O feriado de 1 de janeiro já vai ser pago sem cortes, uma vez que o Governo não vai voltar a prolongar a redução de 50% no pagamento do trabalho suplementar ou prestado em dia de feriado, tal como tinha sido pedido pelo patronato, sabe o «Dinheiro Vivo».

Associação das Indústrias Portuguesas está contra a medida

Note-se que desde agosto de 2012 que os trabalhadores do setor privado estão a receber menos pelo trabalho suplementar.

Segundo a lei, o trabalhador recebe na primeira hora extra a remuneração normal correspondente àquele tempo mais 50%. Depois, nas horas seguintes, o pagamento extra passa para 70%.

Agora, os cortes acabam e os trabalhadores recebem 25% na primeira hora e 37,5% nas restantes e o mesmo acontece com os feriados: o Código do Trabalho prevê que sejam pagos a 100%.

Recorde-se que o corte nos pagamentos dos feridos e horas extra prolongou-se de julho para 31 de dezembro e agora o Executivo não vai voltar a renovar a medida.

No entanto, os patrões insistem que é necessário prolongar o acordo, uma vez que não veem melhorias «significativas na economia» e dizem que as tesourarias de muitas empresas não vão conseguir aguentar o agravamento dos custos salariais.

Esta manhã e em reação à medida, a CGTP aplaude a medida e diz que  o pagamento dos feriados e das horas extraordinárias sem cortes, a partir de janeiro de 01 de janeiro de 2015, vai permitir a criação de mais emprego.

«Achamos que é reposta a legalidade.
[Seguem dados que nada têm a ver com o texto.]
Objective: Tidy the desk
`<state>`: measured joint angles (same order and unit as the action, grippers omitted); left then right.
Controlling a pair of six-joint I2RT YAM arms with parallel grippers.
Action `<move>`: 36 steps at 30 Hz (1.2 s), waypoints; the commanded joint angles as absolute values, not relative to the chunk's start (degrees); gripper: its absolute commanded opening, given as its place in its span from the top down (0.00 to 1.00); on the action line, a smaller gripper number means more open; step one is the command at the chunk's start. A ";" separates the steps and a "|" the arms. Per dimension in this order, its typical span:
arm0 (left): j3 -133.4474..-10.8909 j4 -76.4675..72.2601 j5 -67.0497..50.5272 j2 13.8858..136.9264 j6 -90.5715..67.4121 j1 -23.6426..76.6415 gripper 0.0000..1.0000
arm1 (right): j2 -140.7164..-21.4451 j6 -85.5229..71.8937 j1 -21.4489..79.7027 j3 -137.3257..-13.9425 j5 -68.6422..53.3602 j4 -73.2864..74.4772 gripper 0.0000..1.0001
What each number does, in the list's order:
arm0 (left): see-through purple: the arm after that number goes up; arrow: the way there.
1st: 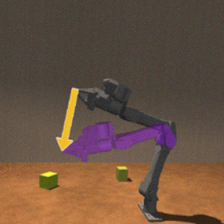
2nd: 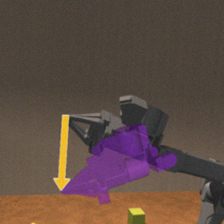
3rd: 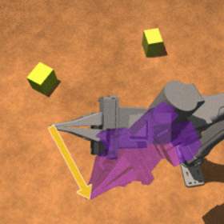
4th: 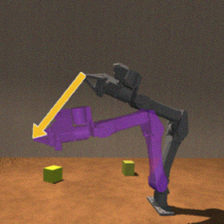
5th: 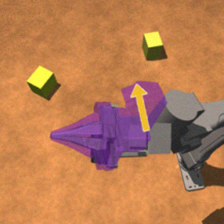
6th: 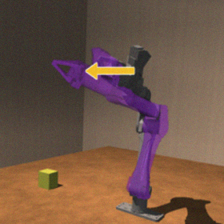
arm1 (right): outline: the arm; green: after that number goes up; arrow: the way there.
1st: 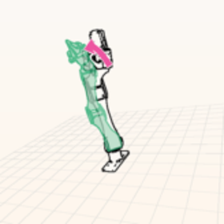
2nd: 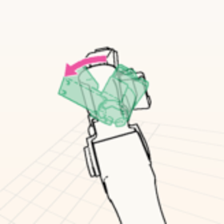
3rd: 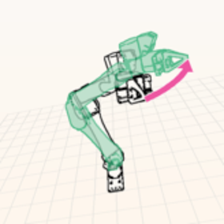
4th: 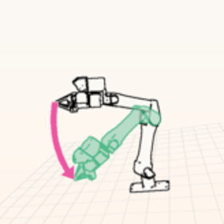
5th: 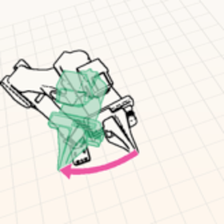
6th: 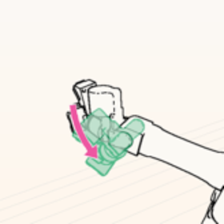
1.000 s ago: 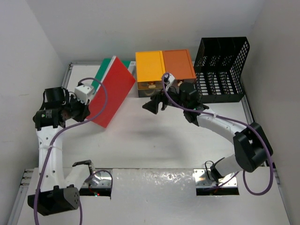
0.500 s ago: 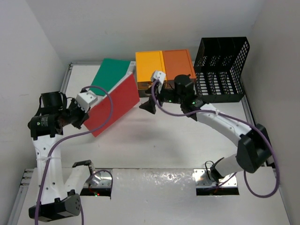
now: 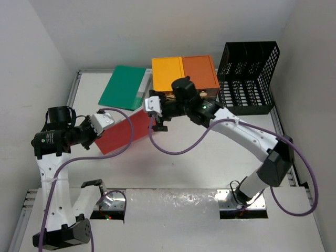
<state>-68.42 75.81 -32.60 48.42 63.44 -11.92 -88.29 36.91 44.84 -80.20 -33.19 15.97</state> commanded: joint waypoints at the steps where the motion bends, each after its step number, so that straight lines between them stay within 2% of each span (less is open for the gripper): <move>1: -68.47 74.01 -36.56 47.28 68.73 -11.69 1.00 | -92.01 43.59 47.54 -85.33 -29.80 23.55 0.01; 5: -68.12 74.00 -38.49 47.55 69.78 -11.78 1.00 | -97.55 42.63 49.39 -91.13 -29.53 24.78 0.03; 6: -68.12 74.26 -38.93 47.64 70.22 -11.69 1.00 | -100.26 41.93 49.74 -92.45 -29.44 25.31 0.07; 12: -68.12 75.41 -41.92 47.55 73.56 -11.78 1.00 | -111.77 40.08 50.71 -105.28 -28.21 32.60 0.17; 15: -68.12 75.15 -43.41 47.64 73.74 -11.69 1.00 | -114.60 39.38 50.71 -106.79 -28.12 32.87 0.32; 16: -68.03 74.45 -43.68 47.72 73.57 -11.69 1.00 | -115.04 39.20 50.71 -106.61 -28.12 32.78 0.47; 19: -68.03 73.39 -44.21 47.81 72.69 -11.69 1.00 | -115.14 38.15 50.71 -105.13 -28.13 32.78 0.78; 20: -68.11 73.04 -44.30 47.73 72.16 -11.69 1.00 | -114.88 38.23 50.71 -104.33 -28.21 32.87 0.98; 25: -70.56 69.08 -43.86 48.16 64.43 -11.69 1.00 | -108.66 38.59 50.71 -96.69 -30.32 31.47 1.00; 26: -71.36 68.91 -43.34 48.34 63.73 -11.78 0.96 | -107.41 38.41 50.71 -95.20 -30.15 30.94 1.00; 27: -72.24 68.56 -42.72 48.51 61.81 -11.69 0.73 | -106.10 38.15 50.71 -92.14 -30.06 29.20 1.00; 30: -78.28 66.37 -38.95 49.39 55.15 -11.78 0.40 | -100.65 34.21 50.54 -85.73 -27.09 23.76 1.00; 36: -87.96 60.13 -35.09 50.54 35.98 -11.69 0.28 | -90.45 27.00 49.14 -74.37 -21.01 13.02 1.00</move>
O Governo entrou claramente numa situação de ilegalidade quando se intrometeu na contratação coletiva e assumiu a suspensão do pagamento do valor do trabalho extraordinário estipulado nos contratos coletivos de trabalho», afirmou Arménio Carlos.

Na mesma linha, a UGT saúda a decisão e diz que pagamento «peca por tardio».